L’équipe travaillant sur le projet a utilisé TensorFlow, pour lui apprendre à reconnaitre le son de certains oiseaux, mais aussi pour mesurer l’activité des oiseaux sur les enregistrements. Concrètement, l’IA découpait les pistes audio en segments d’une minute, et les convertissait ensuite en spectrogrammes. Ces derniers étaient encore découpés en échantillons de moins d’une seconde pour être analysés. L’objectif étant d’analyser quels oiseaux étaient présents sur les bandes enregistrées dans la nature.

L’équipe a d’abord commencé avec une petite quantité de données renseignées. L’IA prenait en compte les bruits de voiture, de construction, ou encore les variantes d’autres oiseaux dont le son était proche de celui des trois espèces.
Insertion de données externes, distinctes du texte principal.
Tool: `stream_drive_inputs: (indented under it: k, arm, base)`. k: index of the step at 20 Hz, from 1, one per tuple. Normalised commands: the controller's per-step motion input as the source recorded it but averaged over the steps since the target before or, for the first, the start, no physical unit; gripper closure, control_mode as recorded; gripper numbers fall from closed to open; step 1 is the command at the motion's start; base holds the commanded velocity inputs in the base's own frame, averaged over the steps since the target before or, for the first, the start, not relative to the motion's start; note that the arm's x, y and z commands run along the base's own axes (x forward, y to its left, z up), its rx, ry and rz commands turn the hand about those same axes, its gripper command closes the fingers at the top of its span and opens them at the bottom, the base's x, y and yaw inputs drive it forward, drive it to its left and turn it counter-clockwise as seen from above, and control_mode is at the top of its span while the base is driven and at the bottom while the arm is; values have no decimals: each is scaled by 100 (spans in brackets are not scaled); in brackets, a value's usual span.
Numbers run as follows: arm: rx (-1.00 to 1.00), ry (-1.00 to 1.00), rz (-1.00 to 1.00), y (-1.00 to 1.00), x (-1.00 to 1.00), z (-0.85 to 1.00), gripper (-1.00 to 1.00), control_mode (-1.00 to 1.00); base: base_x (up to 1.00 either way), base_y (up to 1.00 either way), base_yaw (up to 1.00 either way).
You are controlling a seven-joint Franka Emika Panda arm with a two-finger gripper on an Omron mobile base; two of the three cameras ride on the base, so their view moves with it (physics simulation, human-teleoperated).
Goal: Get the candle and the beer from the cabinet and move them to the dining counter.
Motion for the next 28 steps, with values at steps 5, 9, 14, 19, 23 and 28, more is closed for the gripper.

Alors rectification après rectification, le programme a été en mesure d’extraire et d’identifier plus efficacement les espèces.

Analyse des spectrogrammes par TensorFlow

Analyse des spectogrammes par TensorFlow.

« Nous n’en sommes qu’au début de la compréhension des différentes façons d’utiliser le machine learning dans nos travaux et pour nous aider à protéger la faune. Au final, cela pourrait nous aider à régler des problèmes environnementaux partout dans le monde, » complétera Victor Anton.

Si les chercheurs arrivent à automatiser le processus, leur travail pourrait être grandement facilité. Simplement en plaçant des bornes d’écoute, et en analysant les enregistrements, les chercheurs pourraient savoir si telle espèce est bien présente dans telle ou telle région. De quoi mieux analyser ses déplacements, et l’importance de sa présence.